Retocolite ulcerativa
- Corticosteroides podem ser feitos VO, EV, ou como enemas (acometimento retal importante).
- Para manutenção, mesalazina e imunossupressores são os principais medicamentos.
- Imunobiológicos são empregados na refratariedade.
Doença de Crohn
- Abordagem clássica: step up (inicia-se pelas abordagens menos efetivas, com menos efeitos colaterais, e escalona-se o tratamento conforme a gravidade):
- Antibióticos + Aminosalicilatos;
- Imunomoduladores + Corticosteroides;
- Cirurgia + Imunobiológicos.
- Abordagem atual: step down (inicia-se com tratamentos agressivos e, a partir da melhora dos sintomas, medicações são desescalonadas):
- Imunomoduladores + Imunobiológicos;
- Imunomoduladores + Corticosteroides + Aminosalicilatos;
- Imunomoduladores + Antibióticos + Aminosalicilatos;
- Cirurgia (alguns pacientes talvez possam se beneficiar de abordagem cirúrgica precoce, com a doença localizada).

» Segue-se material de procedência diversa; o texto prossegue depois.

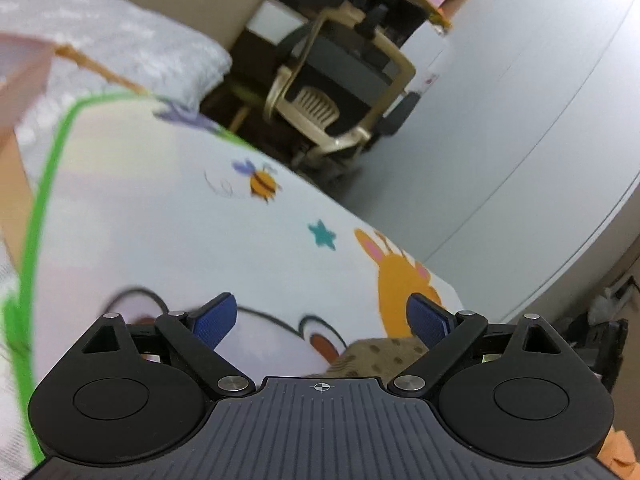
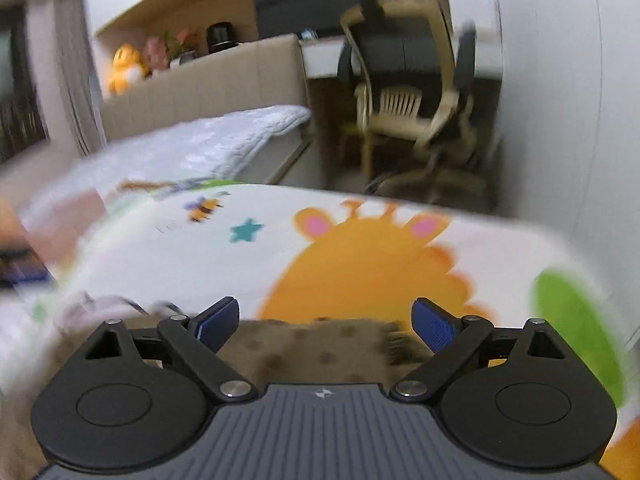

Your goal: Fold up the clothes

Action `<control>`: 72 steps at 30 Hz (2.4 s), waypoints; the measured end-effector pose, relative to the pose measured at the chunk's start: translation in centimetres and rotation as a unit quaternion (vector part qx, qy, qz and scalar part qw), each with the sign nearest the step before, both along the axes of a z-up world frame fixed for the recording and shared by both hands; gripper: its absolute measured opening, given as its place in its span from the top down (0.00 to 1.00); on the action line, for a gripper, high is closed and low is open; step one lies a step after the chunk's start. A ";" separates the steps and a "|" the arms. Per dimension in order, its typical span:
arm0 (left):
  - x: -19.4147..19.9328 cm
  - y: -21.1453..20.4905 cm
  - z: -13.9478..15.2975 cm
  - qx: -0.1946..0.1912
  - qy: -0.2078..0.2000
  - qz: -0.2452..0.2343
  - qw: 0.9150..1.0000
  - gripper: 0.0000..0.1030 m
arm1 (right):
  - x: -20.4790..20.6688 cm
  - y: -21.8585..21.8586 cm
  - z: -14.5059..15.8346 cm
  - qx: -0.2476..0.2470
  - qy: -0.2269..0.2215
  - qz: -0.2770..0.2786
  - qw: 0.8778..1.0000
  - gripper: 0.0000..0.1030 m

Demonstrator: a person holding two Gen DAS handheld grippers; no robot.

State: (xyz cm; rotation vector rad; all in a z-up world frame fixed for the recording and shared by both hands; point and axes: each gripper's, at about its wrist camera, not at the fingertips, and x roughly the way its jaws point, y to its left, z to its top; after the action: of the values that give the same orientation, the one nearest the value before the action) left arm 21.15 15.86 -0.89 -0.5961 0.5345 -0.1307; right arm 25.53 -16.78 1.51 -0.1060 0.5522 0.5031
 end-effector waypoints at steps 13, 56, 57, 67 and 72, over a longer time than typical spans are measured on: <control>6.5 -11.5 -3.0 -0.013 0.055 -0.182 0.982 0.07 | -13.4 0.1 -5.1 -0.085 0.033 0.108 0.990 0.08; -7.8 -10.6 -3.9 0.066 0.031 -0.142 0.987 0.04 | -7.6 -2.0 -5.2 -0.014 0.055 0.001 0.998 0.04; -7.8 -10.5 -3.9 0.065 0.031 -0.142 0.987 0.04 | -7.7 -2.0 -5.0 -0.021 0.051 0.000 0.998 0.04; -8.0 -10.2 -4.1 0.054 0.022 -0.144 0.988 0.03 | -6.0 -5.1 -4.3 -0.041 0.040 -0.063 0.996 0.02; -8.0 -10.3 -4.1 0.055 0.022 -0.144 0.988 0.03 | -5.8 -7.2 -4.6 -0.061 0.032 -0.099 0.993 0.01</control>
State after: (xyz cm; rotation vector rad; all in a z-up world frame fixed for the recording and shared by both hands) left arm 13.15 5.59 -5.02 -0.4122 0.6642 -0.3593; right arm 19.68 -24.02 -3.04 -0.1508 0.6495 0.2795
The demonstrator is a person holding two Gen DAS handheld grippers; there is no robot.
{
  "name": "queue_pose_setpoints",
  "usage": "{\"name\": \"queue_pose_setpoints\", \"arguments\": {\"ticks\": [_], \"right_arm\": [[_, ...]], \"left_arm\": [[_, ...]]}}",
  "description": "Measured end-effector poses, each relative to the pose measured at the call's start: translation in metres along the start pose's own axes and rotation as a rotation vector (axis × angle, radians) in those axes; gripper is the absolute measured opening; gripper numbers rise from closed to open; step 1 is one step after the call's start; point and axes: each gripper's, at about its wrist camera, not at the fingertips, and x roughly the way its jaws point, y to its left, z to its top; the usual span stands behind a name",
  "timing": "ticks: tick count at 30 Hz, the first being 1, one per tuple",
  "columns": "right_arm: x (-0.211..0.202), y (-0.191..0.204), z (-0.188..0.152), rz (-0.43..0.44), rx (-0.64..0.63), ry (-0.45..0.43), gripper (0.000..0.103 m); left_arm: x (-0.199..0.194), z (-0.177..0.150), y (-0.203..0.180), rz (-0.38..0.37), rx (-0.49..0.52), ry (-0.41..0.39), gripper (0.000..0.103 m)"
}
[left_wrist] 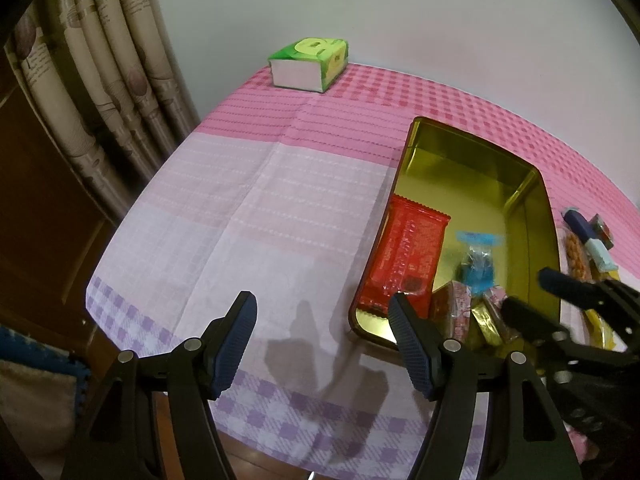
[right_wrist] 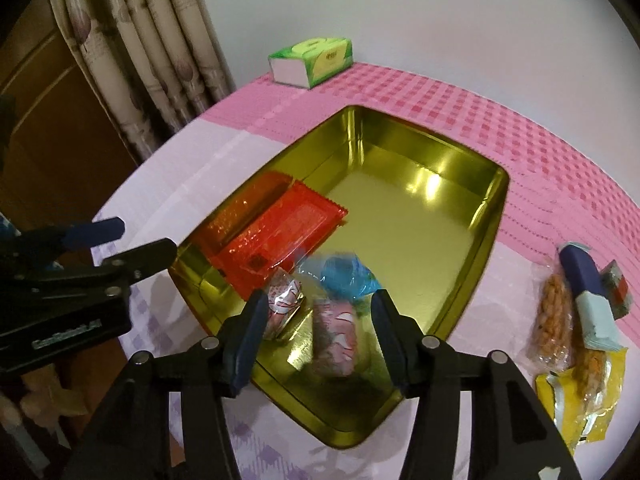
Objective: Organize snacks
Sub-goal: 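Carry the blue-and-white candy over the tray and open the right gripper, then move the right gripper to the large yellow packet and grasp it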
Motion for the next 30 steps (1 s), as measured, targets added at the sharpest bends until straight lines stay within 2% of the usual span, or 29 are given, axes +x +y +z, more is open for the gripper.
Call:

- Dado o caráter progressivo da doença, existe uma janela de oportunidade de cerca de 18 meses após o início da doença em que a intervenção implicará melhores desfechos no longo prazo.
Tratamento cirúrgico
Não tende a ser curativo na DC, mas na RCUI pode sê-lo, caso seja feita colectomia total. Assim, o objetivo principal é melhora da qualidade de vida.
Retocolite ulcerativa
- Indicações eletivas:
- Intratabilidade clínica;
- Displasia ou malignização;
- Manifestações extraintestinais graves.
- Indicações urgentes:
- Megacólon tóxico;
- Colite fulminante;
- Perfuração;
- Obstrução intestinal (sempre suspeitar neoplasia).

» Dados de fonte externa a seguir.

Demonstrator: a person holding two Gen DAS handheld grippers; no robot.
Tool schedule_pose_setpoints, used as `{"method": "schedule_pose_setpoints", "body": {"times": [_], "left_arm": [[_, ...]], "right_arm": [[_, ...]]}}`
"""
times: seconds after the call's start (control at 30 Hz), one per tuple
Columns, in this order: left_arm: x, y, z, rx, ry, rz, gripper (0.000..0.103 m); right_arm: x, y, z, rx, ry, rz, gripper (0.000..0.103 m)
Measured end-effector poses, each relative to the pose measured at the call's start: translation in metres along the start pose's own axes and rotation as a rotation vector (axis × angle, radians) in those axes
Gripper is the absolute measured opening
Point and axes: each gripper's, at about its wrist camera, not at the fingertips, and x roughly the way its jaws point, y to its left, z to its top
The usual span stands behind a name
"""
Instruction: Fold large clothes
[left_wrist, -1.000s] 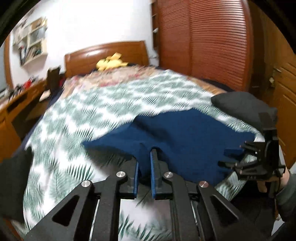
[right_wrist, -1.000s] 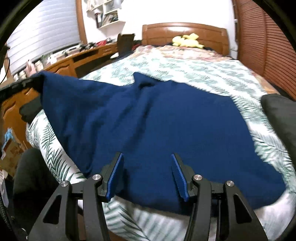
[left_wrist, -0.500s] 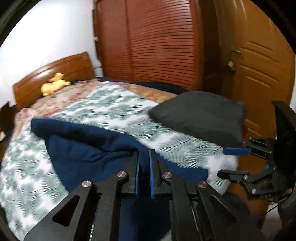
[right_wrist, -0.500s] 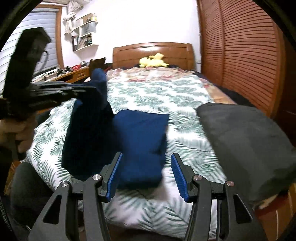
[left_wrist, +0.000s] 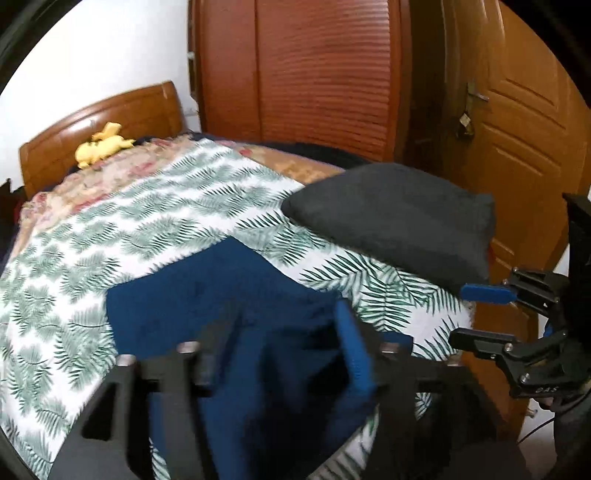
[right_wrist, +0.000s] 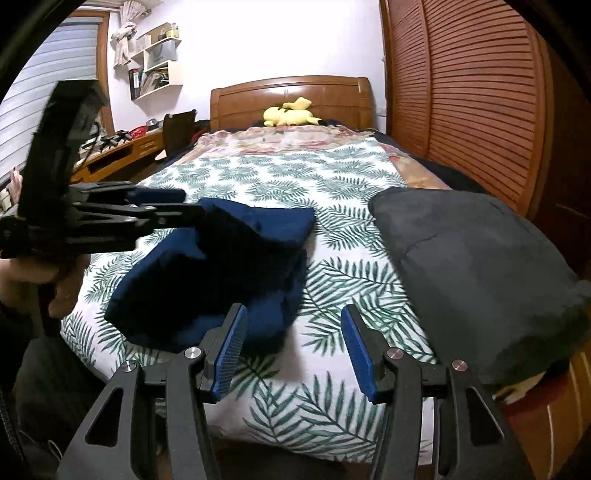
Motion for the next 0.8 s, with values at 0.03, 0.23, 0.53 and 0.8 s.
{"method": "schedule_pose_setpoints", "body": {"times": [0.03, 0.23, 0.53, 0.8], "left_arm": [[-0.004, 0.006, -0.002, -0.009, -0.013, 0.008, 0.079], [-0.028, 0.051, -0.026, -0.081, -0.029, 0.046, 0.08], [-0.042, 0.113, -0.077, -0.176, 0.0, 0.113, 0.08], [-0.047, 0.135, -0.108, -0.181, 0.018, 0.135, 0.08]], "right_arm": [[0.002, -0.004, 0.001, -0.004, 0.0, 0.004, 0.055], [0.016, 0.013, 0.011, -0.034, -0.002, 0.027, 0.055], [0.065, 0.036, 0.03, -0.07, 0.016, 0.045, 0.055], [0.089, 0.022, 0.035, -0.038, 0.056, -0.014, 0.055]]}}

- Cirurgia (proctocolectomia total) pode ser indicada para minimizar risco de carcinoma, sendo fatores de risco:
- Pancolite;
- Tempo prolongado de duração da doença;
- Idade precoce ao diagnóstico.
- A partir de 7-8 anos de evolução, colonoscopia deve ser feita a cada 2 anos, com biópsias de áreas suspeitas.
- Opções cirúrgicas:
- Proctocolectomia total com reservatório íleo-anal (evita ostomização);
- Proctocolectomia com ileostomia definitiva;
- Colectomia total de urgência;
- Colectomia total com íleo-reto-anastomose (caso reto não esteja severamente comprometido).
Doença de Crohn
- Indicações cirúrgicas:
- Complicações:
- Obstrução intestinal;
- Fístulas;
- Perfuração;
- Abscessos;
- Hemorragias;
- Intratabilidade clínica;
- Restauração de função;
- Suspensão de medicamentos;
- Atraso do DNPM;
- Prevenção de carcinoma (em presença de colite).
- Complicações:
- Opções cirúrgicas:
- Ressecções intestinais:
- Enterectomia;
- Ileocolectomia;
- Colectomia;
- Proctocolectomia;
- Plastia de estenose (strictureplasty);
- Drenagem de abscessos;
- Derivações (bypasses) intestinais → Raramente indicadas, porque isolam uma parte do intestino, que é sujeita a malignização;
- Intervenções anoperineais.
- Ressecções intestinais:
Referência(s)
Aula do professor Antônio Lacerda Filho.